Waseem ist ein Araber und er hat bisher noch keinen Reiter getragen. Also nicht wirklich. Einmal hat mal jemand den Versuch gemacht und er war ganz brav habe ich mir erzählen lassen. Ansonsten durfte er sein Leben in einer Hengstherde mit verschieden alten Pferden verbringen und wurde danach gelegt. Es macht mich glücklich, ein Pferd zu erleben, welches so aufwachsen durfte! Er ist so pur und so unbefleckt. Ich empfinde oft Ehrfurcht vor solch einer Schönheit und Vollkommenheit - Ein Wunder was Natur hervorbringt. Nicht weniger spannend zu erwähnen ist, dass ich mir von Kindesbeinen an, einen Araber gewünscht habe. Ich zeichnete ununterbrochen arabische Pferde. Mit ihrem konkaven Kopf und den großen Nüstern. Verstärkt hat sich mein Traum als ich in Marokko, den wohl schnellsten Galopp meines Lebens geritten bin am Strand von Agadir. Da war ich 9 Jahre alt und der Wunsch war fest verankert. Jetzt ist die Zeit reif und Waseem wurde mir quasi auf einem "Silbertablett serviert". Es passte einfach alles.

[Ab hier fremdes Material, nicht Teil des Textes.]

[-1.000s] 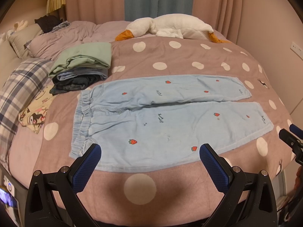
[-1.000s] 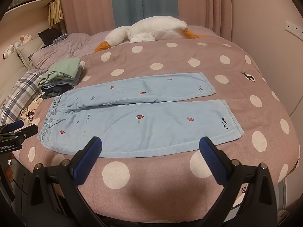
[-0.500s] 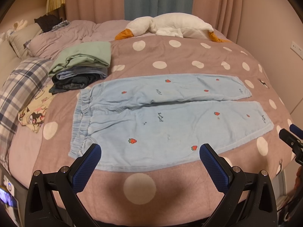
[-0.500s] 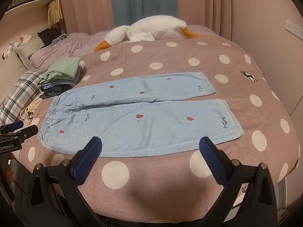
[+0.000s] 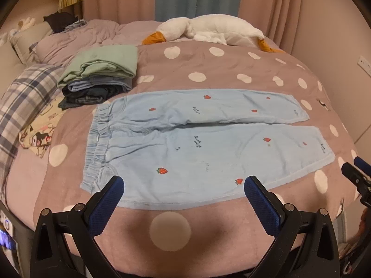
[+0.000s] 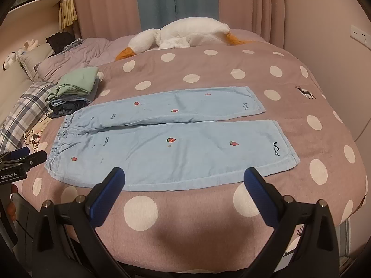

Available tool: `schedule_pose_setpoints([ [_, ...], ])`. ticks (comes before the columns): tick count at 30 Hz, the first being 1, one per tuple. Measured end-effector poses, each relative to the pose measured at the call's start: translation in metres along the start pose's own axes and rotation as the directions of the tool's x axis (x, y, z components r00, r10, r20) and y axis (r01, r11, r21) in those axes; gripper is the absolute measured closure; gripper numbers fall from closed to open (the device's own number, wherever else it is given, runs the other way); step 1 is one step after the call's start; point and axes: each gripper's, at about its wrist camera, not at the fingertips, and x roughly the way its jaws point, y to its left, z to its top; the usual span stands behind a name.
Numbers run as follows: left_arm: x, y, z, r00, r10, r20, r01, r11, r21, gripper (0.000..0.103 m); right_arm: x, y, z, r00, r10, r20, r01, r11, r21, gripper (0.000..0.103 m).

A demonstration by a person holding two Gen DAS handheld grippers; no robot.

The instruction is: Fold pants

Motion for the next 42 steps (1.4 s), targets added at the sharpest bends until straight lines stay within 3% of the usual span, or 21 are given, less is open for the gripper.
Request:
schedule_pose_setpoints([
  [12, 0.009, 0.008, -0.002, 1.000, -0.020, -0.018, 0.019, 0.999, -0.037, 0.000, 0.008, 0.004, 0.002, 1.000, 0.015, -0.020, -0.015, 1.000, -0.018, 0.000],
  [18, 0.030, 0.041, -0.011, 0.997, -0.070, -0.013, 0.066, 0.981, -0.180, 0.000, 0.026, 0.032, -0.007, 0.998, 0.058, -0.024, -0.060, 0.991, -0.117, 0.000],
  [21, 0.042, 0.072, -0.026, 0.996, -0.090, 0.006, 0.087, 0.945, -0.314, 0.000, 0.042, 0.061, -0.020, 0.994, 0.108, -0.019, -0.110, 0.966, -0.235, 0.000],
  [24, 0.059, 0.111, -0.048, 0.993, -0.121, 0.009, 0.111, 0.872, -0.478, 0.000, 0.062, 0.098, -0.040, 0.989, 0.144, -0.018, -0.140, 0.909, -0.392, 0.005],
  [26, 0.070, 0.129, -0.061, 0.992, -0.122, -0.024, 0.089, 0.829, -0.552, 0.000, 0.079, 0.124, -0.054, 0.986, 0.165, -0.039, -0.162, 0.851, -0.499, 0.021],
  [28, 0.077, 0.142, -0.071, 0.990, -0.140, -0.026, 0.095, 0.789, -0.607, 0.000, 0.097, 0.150, -0.068, 0.975, 0.196, -0.105, -0.220, 0.783, -0.582, 0.029],
  [31, 0.086, 0.152, -0.076, 0.990, -0.137, -0.015, 0.097, 0.769, -0.631, 0.001, 0.111, 0.179, -0.083, 0.962, 0.244, -0.125, -0.262, 0.681, -0.684, 0.029],
  [33, 0.094, 0.156, -0.075, 0.991, -0.134, 0.006, 0.108, 0.766, -0.634, 0.001, 0.121, 0.196, -0.090, 0.968, 0.231, -0.099, -0.226, 0.627, -0.745, 0.030],
  [35, 0.099, 0.156, -0.068, 0.994, -0.108, 0.018, 0.096, 0.779, -0.619, 0.001, 0.129, 0.209, -0.090, 0.970, 0.238, -0.047, -0.185, 0.599, -0.779, 0.032],
  [37, 0.105, 0.155, -0.058, 0.997, -0.075, 0.016, 0.070, 0.792, -0.607, 0.007, 0.136, 0.218, -0.080, 0.972, 0.234, -0.034, -0.172, 0.600, -0.782, 0.042],
  [40, 0.114, 0.165, -0.052, 1.000, -0.014, -0.004, 0.008, 0.800, -0.600, 0.043, 0.150, 0.233, -0.069, 0.978, 0.207, -0.035, -0.152, 0.581, -0.800, 0.081],
  [41, 0.114, 0.170, -0.052, 1.000, -0.005, -0.009, -0.001, 0.798, -0.602, 0.066, 0.151, 0.238, -0.071, 0.977, 0.211, -0.036, -0.155, 0.581, -0.799, 0.090],
  [42, 0.114, 0.175, -0.052, 1.000, -0.016, -0.011, 0.006, 0.793, -0.610, 0.078, 0.149, 0.242, -0.073, 0.978, 0.209, -0.026, -0.146, 0.580, -0.801, 0.091],
])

Ich möchte hier den Werdegang von Waseem und das Heranführen an das Tragen von mir immer mal festhalten und dokumentieren.
Als Waseem im Juli zu mir kam, habe ich ihn erstmal in der Herde ankommen lassen. Alles neu und aufregend war es. Er hat viel mit sich selbst und seinen Artgenossen zu tun gehabt. Er schaute in die weite Ferne, genoss den Kontakt zu den Nachbarpferden und zeigte sich von seiner sehr männlichen Seite, besonders die Stuten nebenan hatten es ihm angetan. Zwischendurch suchte er seinen Platz in der neuen Herde. Da war viel zu tun für ihn!
Ich war lediglich ein Mensch der gut war zum gelegentlichen andokken und ausruhen, doch mehr war erstmal nicht angesagt.
Ich habe mir Zeit genommen das Pferd genau zu beobachten, ihn kennenlernen in Form von da sein aber nichts wollen. Ich saß oft im Gras oder an der Weide und war einfach nur anwesend. Verrichtete meine Arbeit mit Jarno und meine alltäglichen Aufgaben.
Ich habe mich in seinem Leben erstmal nicht so wichtig genommen.
Ich stellte dabei fest, dass er ein sehr starker Charakter ist. Er hat eine starke Ausstrahlung und ging seinen Weg und holte sich was er wollte (Wasser, Futterplätze, Ruheplätze). Dies geschah in einer klaren Körpersprache. Ich sah, dass er wusste wie man sich zu benehmen hatte und wann es Zeit war sich zurück zu halten und wann genau es wichtig war seinen Platz zu verteidigen.
Außerdem fiel mir auf, dass Waseem mich durchaus nicht uninteressant fand. Er hat gemerkt, dass ich sein neuer Mensch bin und beäugte mich fast permanent, auch oder besonders wenn ich einfach nur da saß. Oft kam er an und fragte mich ob ich ihn kraulen kann oder was ich wohl so mache. Wer war ich überhaupt?
Darum ging es dabei auch. Wir Beide beäugten uns gegenseitig ohne was zu wollen. Das bereitete den Boden vor für das Vertrauen. Für mich die Basis überhaupt anzufangen was zu fragen.
Natürlich wächst das Vertrauen im tun nochmal stark, aber anfangs ist die sogenannte Begegnungsphase wichtig.